*** Exercise material Section Begins ***
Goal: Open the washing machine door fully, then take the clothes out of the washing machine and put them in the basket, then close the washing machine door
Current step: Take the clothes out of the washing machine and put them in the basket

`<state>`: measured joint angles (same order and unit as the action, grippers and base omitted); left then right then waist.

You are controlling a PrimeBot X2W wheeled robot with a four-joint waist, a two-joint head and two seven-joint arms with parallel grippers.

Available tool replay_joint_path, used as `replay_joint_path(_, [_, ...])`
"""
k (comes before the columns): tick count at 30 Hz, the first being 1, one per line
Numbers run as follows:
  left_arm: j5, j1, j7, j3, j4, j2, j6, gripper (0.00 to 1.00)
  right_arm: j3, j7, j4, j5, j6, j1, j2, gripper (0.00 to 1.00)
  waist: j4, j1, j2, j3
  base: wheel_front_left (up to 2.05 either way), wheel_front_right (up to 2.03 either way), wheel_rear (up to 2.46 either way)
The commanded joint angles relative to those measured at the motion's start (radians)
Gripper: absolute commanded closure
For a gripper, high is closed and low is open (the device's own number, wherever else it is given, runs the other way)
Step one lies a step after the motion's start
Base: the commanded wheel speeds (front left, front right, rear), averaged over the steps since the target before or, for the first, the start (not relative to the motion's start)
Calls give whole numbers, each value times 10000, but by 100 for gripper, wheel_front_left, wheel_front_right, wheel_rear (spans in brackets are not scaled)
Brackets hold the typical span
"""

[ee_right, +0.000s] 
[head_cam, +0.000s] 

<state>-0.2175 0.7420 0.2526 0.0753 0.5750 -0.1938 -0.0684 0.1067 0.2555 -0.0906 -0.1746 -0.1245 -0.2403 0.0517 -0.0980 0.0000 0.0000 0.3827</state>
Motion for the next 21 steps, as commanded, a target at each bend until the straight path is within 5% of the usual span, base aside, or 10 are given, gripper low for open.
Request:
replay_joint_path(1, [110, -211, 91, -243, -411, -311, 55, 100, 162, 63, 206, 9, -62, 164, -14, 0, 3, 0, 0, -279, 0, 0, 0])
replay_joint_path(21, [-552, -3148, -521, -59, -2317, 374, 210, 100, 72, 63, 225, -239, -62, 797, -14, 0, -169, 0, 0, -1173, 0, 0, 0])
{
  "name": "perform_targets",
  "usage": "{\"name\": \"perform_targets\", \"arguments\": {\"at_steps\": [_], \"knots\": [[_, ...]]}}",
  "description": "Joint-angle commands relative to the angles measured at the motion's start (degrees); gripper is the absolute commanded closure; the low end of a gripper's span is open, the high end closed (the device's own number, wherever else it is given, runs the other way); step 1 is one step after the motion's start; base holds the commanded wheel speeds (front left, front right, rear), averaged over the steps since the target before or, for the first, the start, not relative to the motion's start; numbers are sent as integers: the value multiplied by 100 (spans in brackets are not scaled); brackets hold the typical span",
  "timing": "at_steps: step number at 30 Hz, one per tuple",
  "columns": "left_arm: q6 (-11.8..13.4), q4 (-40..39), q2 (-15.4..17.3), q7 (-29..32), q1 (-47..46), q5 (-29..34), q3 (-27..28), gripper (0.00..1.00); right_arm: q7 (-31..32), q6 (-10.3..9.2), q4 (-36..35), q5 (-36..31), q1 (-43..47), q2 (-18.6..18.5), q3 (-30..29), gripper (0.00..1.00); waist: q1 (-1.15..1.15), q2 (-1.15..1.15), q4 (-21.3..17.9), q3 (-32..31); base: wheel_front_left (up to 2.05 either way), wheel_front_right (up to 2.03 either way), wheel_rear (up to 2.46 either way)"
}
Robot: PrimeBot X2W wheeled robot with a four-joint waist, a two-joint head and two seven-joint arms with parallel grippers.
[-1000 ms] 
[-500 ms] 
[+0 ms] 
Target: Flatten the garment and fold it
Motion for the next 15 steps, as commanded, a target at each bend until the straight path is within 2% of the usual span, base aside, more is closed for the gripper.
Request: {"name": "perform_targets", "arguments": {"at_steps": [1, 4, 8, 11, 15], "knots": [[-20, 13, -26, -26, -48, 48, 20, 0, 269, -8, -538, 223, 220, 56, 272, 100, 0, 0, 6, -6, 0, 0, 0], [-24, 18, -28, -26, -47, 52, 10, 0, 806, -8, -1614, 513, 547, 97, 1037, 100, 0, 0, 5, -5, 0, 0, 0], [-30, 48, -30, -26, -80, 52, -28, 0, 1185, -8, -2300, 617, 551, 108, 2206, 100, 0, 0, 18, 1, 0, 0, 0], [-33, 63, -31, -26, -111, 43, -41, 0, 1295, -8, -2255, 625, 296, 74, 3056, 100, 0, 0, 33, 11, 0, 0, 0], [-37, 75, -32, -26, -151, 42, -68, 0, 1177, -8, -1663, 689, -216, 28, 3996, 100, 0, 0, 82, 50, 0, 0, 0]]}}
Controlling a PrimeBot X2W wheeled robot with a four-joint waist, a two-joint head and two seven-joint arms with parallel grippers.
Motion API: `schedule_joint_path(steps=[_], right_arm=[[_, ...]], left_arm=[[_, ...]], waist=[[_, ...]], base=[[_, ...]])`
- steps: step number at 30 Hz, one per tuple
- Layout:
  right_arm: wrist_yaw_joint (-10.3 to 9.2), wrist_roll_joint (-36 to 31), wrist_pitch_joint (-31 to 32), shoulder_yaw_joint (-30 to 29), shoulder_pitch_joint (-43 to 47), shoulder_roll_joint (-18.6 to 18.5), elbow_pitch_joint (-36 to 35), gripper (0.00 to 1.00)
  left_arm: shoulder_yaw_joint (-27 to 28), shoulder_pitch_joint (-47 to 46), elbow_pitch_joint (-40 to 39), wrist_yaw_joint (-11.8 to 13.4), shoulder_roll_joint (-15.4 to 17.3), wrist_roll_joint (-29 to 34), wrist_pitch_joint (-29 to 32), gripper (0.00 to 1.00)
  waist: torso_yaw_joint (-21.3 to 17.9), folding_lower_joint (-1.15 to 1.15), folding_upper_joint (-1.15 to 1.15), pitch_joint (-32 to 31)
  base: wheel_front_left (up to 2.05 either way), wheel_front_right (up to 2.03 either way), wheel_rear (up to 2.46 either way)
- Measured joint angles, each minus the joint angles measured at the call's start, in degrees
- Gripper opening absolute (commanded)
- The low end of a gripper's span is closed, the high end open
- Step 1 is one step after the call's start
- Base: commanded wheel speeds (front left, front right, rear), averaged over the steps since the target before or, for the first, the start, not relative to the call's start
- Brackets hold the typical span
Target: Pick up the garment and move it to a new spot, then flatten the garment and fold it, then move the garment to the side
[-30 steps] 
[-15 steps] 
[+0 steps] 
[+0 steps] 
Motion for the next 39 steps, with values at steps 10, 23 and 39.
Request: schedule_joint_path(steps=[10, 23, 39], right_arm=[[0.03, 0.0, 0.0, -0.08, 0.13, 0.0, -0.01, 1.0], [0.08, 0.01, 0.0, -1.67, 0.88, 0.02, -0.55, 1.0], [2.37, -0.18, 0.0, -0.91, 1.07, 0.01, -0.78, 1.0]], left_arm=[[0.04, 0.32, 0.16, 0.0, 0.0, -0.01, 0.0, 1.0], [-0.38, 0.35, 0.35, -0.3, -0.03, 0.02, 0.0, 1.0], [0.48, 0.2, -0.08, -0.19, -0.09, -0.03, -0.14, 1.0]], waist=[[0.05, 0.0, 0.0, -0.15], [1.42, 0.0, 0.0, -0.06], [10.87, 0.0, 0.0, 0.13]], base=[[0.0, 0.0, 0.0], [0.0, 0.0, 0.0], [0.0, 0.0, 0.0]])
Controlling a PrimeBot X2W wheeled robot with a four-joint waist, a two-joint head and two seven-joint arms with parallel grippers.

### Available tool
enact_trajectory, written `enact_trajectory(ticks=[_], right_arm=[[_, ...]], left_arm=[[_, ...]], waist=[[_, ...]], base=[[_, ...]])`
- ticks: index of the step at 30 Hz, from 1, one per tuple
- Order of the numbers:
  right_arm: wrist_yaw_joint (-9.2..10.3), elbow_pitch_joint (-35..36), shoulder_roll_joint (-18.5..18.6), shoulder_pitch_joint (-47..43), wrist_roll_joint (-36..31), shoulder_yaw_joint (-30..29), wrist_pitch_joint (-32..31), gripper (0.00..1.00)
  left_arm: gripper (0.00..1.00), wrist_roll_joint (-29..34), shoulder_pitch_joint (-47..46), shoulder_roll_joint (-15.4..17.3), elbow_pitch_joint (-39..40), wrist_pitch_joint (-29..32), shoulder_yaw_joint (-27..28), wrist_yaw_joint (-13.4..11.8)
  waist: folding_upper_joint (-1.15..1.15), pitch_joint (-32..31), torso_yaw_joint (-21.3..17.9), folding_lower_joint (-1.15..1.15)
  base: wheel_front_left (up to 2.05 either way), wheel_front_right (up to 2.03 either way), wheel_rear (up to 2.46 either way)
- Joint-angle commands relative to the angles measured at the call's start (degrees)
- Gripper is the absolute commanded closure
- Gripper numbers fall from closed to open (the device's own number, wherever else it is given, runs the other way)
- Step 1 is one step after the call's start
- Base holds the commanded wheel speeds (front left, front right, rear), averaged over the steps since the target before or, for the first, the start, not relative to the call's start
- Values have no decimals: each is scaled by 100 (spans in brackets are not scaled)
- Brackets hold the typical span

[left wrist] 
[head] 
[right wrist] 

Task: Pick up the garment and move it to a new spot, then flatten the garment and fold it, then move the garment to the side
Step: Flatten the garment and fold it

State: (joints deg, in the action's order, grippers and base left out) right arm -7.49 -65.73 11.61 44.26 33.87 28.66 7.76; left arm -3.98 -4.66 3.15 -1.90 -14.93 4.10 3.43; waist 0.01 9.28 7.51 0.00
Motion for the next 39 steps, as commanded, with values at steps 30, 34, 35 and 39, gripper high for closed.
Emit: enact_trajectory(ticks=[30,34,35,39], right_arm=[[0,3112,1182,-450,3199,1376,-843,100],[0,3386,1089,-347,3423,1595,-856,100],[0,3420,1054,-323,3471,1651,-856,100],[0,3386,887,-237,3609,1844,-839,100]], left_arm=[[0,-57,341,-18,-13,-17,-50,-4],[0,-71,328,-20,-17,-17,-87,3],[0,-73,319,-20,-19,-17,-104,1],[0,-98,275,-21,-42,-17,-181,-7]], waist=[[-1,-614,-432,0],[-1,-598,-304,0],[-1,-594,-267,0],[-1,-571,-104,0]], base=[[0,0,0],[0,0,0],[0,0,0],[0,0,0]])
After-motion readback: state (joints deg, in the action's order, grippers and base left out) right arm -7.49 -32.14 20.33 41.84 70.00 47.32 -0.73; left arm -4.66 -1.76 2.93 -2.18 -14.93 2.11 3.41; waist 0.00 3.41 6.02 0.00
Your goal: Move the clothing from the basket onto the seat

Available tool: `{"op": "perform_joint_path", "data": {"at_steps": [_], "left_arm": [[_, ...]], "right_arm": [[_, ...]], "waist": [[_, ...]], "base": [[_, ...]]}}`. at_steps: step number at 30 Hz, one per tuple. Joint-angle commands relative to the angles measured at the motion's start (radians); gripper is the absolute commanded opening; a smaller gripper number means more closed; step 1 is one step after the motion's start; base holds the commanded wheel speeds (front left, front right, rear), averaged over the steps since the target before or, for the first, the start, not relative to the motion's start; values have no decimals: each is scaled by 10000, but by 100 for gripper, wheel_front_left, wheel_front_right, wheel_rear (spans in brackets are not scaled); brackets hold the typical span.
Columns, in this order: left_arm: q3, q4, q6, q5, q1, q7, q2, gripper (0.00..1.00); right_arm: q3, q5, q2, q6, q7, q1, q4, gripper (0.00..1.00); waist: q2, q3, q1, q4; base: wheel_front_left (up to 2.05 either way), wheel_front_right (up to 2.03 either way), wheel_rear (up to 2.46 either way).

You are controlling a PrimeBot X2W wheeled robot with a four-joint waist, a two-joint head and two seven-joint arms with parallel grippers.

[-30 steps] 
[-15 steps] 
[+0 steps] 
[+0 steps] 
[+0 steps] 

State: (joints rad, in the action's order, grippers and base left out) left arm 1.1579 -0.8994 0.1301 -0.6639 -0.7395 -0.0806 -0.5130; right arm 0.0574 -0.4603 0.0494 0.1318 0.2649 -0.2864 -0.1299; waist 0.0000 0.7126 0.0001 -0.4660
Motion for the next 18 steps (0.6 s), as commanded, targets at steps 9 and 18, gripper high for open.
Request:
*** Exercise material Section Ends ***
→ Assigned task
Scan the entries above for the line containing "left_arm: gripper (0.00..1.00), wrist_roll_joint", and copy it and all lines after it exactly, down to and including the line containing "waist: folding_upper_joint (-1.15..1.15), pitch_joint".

→ Written response
  left_arm: gripper (0.00..1.00), wrist_roll_joint (-29..34), shoulder_pitch_joint (-47..46), shoulder_roll_joint (-15.4..17.3), elbow_pitch_joint (-39..40), wrist_pitch_joint (-29..32), shoulder_yaw_joint (-27..28), wrist_yaw_joint (-13.4..11.8)
  waist: folding_upper_joint (-1.15..1.15), pitch_joint (-32..31), torso_yaw_joint (-21.3..17.9), folding_lower_joint (-1.15..1.15)

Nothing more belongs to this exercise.